_TO DO_: From the entries below, return exactly the lines beginning at the one that contains "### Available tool" and ending at the one that contains "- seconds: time", both of them included, and only those lines.

Excerpts from a dataset
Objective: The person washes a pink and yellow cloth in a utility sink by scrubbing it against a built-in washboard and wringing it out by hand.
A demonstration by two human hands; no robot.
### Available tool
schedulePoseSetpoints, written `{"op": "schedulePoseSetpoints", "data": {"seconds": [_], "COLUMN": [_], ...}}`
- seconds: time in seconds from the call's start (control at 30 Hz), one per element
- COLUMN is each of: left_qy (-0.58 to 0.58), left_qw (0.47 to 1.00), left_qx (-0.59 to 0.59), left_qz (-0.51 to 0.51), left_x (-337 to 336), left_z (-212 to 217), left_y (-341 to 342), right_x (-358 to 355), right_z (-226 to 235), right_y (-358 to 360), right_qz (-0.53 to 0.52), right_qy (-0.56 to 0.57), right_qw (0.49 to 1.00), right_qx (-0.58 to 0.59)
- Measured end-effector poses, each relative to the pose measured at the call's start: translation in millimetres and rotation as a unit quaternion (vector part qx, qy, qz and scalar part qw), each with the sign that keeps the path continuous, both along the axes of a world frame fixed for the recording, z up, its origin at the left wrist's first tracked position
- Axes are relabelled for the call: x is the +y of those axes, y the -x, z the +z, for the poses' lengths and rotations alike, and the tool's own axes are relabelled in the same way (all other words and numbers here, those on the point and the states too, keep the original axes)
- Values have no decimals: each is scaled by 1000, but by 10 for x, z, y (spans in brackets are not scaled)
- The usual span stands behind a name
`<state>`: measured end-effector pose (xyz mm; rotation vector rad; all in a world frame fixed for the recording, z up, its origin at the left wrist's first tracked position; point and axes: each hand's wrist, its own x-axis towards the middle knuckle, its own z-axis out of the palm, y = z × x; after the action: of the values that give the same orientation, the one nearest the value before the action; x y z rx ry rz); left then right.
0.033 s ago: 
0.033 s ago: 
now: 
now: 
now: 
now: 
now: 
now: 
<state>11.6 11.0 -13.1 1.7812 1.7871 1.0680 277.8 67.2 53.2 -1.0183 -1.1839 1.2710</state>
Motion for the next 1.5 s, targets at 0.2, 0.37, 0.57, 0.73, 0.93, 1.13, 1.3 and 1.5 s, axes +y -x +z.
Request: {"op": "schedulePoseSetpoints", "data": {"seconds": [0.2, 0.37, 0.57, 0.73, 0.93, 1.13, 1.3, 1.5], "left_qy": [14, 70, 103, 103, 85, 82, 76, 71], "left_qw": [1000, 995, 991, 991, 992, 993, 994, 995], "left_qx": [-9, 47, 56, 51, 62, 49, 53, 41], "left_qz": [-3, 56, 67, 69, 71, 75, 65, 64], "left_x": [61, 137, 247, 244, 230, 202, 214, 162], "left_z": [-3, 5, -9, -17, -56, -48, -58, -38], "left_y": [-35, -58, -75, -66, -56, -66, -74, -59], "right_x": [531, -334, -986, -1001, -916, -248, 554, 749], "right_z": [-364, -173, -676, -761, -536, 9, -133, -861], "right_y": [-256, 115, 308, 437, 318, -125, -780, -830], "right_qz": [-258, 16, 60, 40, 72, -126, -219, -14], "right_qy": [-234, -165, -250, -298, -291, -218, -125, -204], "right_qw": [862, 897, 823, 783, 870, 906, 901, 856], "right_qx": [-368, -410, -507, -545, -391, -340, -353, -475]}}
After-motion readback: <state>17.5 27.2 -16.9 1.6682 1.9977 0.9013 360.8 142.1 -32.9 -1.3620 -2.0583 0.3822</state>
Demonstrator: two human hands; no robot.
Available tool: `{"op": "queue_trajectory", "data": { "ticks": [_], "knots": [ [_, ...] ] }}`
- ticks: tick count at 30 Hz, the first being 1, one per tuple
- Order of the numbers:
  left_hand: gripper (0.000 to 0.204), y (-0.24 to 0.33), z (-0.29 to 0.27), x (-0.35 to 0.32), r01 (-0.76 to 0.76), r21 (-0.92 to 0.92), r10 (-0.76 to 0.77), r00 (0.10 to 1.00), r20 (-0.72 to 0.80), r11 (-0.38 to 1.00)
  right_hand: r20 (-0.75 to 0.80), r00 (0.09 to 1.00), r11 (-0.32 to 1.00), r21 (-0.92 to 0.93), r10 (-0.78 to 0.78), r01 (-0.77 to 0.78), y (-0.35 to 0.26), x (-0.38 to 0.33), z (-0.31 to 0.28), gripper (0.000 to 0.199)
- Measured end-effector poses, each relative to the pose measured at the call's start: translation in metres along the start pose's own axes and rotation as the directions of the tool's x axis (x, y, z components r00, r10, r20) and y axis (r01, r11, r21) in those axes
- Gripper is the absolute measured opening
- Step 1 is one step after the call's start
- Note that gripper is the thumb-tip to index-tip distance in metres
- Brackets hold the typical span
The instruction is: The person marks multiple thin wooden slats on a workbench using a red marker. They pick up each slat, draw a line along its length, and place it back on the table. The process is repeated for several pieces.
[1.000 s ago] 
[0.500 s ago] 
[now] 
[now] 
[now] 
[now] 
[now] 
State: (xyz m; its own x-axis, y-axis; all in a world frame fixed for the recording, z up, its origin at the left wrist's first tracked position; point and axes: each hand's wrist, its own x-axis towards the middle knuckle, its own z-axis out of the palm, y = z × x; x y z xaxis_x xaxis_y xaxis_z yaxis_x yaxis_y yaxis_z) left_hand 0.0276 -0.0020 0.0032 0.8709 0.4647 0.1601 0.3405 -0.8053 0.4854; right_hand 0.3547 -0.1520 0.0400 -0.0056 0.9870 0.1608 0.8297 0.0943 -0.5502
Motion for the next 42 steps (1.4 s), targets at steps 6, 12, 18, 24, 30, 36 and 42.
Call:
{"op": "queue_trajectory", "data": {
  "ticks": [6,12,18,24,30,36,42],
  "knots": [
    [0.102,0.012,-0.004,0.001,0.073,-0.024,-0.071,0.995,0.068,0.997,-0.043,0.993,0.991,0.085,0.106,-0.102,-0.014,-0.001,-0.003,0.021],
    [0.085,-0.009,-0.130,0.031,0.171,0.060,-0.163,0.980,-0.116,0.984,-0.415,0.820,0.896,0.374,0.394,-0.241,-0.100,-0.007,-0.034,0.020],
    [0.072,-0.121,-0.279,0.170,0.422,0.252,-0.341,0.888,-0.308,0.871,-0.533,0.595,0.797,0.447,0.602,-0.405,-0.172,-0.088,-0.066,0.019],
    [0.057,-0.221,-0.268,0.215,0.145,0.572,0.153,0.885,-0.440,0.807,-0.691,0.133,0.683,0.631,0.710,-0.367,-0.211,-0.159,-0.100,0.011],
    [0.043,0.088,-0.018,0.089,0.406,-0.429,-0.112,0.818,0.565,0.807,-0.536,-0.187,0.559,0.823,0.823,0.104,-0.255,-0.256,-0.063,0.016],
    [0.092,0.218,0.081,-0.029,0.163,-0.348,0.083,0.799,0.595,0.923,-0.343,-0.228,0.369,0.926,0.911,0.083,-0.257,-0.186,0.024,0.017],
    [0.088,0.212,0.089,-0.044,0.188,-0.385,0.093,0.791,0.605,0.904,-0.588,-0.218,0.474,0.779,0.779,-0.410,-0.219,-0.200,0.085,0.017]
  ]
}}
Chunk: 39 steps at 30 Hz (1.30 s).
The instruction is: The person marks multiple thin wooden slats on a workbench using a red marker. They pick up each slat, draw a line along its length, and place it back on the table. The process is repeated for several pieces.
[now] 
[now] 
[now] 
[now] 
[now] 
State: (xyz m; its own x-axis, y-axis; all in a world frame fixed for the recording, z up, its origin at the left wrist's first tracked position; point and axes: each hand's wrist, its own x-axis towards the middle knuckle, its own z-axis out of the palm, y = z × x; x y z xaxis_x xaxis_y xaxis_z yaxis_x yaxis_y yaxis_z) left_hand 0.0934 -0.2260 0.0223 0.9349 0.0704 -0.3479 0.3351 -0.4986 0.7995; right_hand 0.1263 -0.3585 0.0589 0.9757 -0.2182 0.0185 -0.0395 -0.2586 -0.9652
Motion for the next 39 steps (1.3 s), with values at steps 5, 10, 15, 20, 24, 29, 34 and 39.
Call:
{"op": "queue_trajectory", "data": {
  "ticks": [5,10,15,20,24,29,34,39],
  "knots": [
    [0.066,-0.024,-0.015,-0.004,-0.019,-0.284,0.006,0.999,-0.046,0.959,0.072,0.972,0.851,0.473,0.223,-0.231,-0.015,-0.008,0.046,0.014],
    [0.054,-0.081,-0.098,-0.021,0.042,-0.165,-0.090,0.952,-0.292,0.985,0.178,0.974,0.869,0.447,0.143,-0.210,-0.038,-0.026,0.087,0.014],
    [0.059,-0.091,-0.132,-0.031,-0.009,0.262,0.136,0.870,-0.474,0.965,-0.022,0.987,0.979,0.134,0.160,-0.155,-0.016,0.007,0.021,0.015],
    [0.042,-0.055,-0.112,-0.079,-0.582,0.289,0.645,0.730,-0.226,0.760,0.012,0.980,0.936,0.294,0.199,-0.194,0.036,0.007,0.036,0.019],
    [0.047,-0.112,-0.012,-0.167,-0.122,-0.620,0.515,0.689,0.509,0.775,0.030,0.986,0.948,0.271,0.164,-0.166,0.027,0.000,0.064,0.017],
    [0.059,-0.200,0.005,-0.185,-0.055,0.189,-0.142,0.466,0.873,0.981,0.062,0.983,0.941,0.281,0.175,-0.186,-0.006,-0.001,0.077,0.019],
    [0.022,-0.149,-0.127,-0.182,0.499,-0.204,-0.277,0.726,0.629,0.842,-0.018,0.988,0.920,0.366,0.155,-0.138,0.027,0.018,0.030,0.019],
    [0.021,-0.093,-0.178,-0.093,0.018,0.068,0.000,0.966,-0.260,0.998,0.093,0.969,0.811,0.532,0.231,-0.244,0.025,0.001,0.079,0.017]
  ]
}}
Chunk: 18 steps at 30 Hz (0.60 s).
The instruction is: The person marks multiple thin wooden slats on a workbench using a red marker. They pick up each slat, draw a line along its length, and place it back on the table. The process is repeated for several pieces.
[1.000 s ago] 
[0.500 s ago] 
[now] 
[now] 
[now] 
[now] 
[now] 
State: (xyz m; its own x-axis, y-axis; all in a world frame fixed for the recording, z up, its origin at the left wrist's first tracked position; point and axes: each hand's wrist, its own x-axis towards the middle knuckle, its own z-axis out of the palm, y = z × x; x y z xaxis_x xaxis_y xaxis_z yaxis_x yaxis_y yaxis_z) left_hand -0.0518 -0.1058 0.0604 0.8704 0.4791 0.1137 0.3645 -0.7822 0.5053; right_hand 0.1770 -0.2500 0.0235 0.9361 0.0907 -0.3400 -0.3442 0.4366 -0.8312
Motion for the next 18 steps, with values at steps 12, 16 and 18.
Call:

_OUTPUT OF THE TASK_:
### Available tool
schedulePoseSetpoints, written `{"op": "schedulePoseSetpoints", "data": {"seconds": [_], "COLUMN": [_], ...}}`
- seconds: time in seconds from the call's start (control at 30 Hz), one per element

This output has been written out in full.